И, такая популяция, в принципе, могла научно-технически прогрессировать, прикинул я. Просто довольно медленно, без “взрывов”, свойственных людям другим.
Только история замороженного Мира была весьма и весьма схожа с историей старушки-Земли, в плане НТП и не только. И вот тут сыграл роль именно эфир. Итак, на прямые указания о “залежах эфирных знаний” я не натолкнулся. Однако, как всё мне известное, так и подтверждённое Кшофом и литературой, указывало на то, что местные из эфира дёргают “готовые решения”, технологические цепочки.
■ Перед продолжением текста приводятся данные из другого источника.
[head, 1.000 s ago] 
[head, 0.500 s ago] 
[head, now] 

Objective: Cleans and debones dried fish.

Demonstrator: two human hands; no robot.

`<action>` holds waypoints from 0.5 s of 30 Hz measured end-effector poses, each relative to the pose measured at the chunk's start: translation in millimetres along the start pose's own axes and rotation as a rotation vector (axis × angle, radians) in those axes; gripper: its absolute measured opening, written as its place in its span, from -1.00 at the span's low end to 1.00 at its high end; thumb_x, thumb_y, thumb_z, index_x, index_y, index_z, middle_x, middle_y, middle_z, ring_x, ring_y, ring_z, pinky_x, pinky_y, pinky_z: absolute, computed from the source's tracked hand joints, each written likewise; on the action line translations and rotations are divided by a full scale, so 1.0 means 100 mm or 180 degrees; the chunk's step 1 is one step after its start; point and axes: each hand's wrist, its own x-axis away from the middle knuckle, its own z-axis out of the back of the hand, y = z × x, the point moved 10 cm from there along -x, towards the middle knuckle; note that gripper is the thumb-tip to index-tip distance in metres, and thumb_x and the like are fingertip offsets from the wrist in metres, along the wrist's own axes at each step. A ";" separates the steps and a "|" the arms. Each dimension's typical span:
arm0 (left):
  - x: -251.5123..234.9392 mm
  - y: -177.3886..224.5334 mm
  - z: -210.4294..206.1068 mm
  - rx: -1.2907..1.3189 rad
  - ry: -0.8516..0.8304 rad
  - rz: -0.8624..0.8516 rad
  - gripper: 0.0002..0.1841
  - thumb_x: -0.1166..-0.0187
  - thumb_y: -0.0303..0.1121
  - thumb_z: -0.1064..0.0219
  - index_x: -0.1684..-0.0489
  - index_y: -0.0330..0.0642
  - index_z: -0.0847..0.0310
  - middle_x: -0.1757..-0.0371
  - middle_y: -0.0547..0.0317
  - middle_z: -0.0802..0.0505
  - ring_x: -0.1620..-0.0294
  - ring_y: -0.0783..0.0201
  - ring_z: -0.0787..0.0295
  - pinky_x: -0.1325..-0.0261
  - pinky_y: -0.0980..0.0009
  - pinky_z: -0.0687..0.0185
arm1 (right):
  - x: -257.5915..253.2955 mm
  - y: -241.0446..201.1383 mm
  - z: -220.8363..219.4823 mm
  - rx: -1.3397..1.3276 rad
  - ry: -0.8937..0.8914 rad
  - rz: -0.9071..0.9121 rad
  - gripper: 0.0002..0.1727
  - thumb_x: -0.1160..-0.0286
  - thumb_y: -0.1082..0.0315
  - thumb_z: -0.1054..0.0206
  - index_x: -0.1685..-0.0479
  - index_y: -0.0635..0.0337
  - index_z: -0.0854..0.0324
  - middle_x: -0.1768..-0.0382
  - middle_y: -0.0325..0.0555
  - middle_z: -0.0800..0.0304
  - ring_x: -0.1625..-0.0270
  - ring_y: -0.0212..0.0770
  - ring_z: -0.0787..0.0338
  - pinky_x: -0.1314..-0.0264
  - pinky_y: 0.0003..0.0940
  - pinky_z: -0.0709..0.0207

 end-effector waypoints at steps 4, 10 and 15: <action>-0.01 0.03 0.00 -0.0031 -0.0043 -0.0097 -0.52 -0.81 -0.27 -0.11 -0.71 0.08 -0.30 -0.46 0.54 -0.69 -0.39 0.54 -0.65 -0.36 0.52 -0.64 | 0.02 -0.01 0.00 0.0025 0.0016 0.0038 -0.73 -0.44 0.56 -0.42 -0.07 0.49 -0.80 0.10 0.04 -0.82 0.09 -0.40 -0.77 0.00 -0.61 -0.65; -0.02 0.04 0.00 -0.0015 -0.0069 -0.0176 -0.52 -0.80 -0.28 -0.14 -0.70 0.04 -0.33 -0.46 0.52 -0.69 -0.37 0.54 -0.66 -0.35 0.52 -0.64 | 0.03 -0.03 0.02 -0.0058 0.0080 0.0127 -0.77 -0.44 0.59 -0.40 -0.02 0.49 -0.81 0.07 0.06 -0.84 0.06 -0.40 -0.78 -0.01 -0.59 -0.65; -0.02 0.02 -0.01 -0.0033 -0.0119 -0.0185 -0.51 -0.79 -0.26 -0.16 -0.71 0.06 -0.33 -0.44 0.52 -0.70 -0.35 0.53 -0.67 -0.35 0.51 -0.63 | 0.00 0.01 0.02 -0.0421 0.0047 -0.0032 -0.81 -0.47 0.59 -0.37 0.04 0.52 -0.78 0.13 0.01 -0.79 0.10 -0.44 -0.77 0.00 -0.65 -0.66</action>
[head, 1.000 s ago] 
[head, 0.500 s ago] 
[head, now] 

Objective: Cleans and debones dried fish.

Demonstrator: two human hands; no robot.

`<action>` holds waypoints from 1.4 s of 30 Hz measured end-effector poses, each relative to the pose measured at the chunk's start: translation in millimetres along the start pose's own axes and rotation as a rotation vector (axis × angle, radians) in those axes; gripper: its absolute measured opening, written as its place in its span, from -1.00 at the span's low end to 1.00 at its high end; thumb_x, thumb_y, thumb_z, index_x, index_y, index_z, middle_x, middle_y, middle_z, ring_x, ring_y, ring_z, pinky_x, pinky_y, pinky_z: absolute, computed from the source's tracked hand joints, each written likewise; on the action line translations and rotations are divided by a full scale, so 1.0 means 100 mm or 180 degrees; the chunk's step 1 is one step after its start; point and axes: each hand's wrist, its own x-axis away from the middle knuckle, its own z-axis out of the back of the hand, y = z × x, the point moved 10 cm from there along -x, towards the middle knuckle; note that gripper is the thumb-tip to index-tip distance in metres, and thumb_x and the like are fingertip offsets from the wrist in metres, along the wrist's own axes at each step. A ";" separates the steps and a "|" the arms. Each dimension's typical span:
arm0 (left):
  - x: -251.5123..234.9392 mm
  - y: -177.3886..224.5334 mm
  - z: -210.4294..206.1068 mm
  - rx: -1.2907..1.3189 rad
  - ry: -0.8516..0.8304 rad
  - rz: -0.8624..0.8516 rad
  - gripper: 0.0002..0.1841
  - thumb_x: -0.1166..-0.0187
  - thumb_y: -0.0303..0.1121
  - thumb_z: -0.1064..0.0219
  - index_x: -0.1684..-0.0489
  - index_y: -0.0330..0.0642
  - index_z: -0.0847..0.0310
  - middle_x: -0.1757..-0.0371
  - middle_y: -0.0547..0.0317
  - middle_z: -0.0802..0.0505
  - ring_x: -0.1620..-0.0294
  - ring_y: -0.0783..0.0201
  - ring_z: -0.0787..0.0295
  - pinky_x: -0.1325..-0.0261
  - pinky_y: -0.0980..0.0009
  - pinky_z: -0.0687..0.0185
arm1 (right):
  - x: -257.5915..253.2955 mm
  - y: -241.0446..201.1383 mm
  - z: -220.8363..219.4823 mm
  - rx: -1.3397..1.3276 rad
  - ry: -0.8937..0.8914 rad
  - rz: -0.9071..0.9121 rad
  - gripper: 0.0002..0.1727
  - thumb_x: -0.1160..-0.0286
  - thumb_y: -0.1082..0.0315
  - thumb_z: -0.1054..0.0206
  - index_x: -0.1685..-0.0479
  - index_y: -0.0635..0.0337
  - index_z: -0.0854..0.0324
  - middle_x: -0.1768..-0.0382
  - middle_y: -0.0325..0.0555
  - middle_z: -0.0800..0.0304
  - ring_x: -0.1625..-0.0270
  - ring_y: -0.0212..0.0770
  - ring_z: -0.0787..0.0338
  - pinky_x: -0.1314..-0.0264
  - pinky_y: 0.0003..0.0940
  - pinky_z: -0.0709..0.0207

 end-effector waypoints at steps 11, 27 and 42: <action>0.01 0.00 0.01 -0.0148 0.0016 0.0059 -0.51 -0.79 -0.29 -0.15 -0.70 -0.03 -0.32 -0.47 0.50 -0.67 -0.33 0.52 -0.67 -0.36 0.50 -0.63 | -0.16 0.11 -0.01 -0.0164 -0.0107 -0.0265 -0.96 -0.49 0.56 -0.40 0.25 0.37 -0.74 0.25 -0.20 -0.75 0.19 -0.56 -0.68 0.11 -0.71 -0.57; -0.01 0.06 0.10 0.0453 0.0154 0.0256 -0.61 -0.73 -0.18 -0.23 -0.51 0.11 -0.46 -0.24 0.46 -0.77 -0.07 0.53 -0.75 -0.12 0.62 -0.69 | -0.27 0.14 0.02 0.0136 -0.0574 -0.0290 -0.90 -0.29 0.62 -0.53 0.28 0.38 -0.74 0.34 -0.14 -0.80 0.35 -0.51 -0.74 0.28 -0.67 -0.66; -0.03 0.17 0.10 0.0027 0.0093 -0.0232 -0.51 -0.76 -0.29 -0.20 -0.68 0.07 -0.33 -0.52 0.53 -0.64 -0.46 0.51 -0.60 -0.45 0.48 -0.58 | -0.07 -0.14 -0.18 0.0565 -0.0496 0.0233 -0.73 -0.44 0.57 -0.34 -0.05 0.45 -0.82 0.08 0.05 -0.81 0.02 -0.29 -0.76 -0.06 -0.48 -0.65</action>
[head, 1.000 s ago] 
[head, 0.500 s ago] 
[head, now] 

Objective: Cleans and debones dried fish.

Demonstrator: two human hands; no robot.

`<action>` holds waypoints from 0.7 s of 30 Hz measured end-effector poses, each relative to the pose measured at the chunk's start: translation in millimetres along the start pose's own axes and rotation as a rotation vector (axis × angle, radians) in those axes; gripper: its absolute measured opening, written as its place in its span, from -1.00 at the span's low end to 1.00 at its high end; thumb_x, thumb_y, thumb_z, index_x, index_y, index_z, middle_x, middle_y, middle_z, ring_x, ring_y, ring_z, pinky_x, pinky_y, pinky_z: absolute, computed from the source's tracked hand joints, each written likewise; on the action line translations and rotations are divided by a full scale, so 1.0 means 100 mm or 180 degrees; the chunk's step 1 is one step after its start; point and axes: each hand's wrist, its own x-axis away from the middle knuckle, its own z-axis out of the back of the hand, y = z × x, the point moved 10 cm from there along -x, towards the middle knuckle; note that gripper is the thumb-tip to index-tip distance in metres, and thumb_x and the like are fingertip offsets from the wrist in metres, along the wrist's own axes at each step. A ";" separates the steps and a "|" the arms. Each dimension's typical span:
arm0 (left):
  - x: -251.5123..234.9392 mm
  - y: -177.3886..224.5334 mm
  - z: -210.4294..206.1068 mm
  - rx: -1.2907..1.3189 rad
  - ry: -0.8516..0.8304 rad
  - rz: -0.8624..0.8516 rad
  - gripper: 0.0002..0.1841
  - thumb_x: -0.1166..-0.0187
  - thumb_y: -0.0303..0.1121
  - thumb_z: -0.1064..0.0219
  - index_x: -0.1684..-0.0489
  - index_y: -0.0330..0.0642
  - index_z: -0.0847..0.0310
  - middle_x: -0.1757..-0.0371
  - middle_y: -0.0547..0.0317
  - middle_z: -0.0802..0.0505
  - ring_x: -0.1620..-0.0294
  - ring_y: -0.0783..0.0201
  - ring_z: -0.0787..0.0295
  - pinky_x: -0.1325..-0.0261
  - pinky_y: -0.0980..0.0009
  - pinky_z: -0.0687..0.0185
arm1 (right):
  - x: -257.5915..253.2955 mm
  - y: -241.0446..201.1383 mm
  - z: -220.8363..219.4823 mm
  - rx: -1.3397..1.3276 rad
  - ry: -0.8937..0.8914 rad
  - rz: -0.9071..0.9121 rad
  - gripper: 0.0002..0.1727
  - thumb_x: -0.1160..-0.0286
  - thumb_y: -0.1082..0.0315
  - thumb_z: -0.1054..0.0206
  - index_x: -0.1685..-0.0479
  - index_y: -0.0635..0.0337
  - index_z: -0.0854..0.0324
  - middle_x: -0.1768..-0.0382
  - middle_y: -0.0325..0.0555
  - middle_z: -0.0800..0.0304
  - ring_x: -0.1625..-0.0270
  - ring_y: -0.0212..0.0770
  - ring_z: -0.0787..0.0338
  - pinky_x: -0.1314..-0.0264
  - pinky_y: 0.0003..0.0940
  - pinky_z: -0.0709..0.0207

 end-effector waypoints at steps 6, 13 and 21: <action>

С чем связана “сложность” — непонятно. Почему, скажем, тот же визор появился пару сотен лет назад, а не пару тысяч.
Но есть у меня предположение, что движимая отдельными энтузиастами фундаментальная наука Стегаса потихоньку развивалась. Медленно, отталкиваясь от готовых решений эфирного плана, но развивалась. И вот, когда местная фундаментальная наука доростала до хотя бы общих принципов готового решения — происходило “великое изобретение”. То есть, в принципе работы визора местные не разобрались досконально даже за пару сотню лет использования. Потихоньку, отдельными энтузиастами, ковыряя понимание. Вот так же, потихоньку, Кшоф сейчас влез в радио.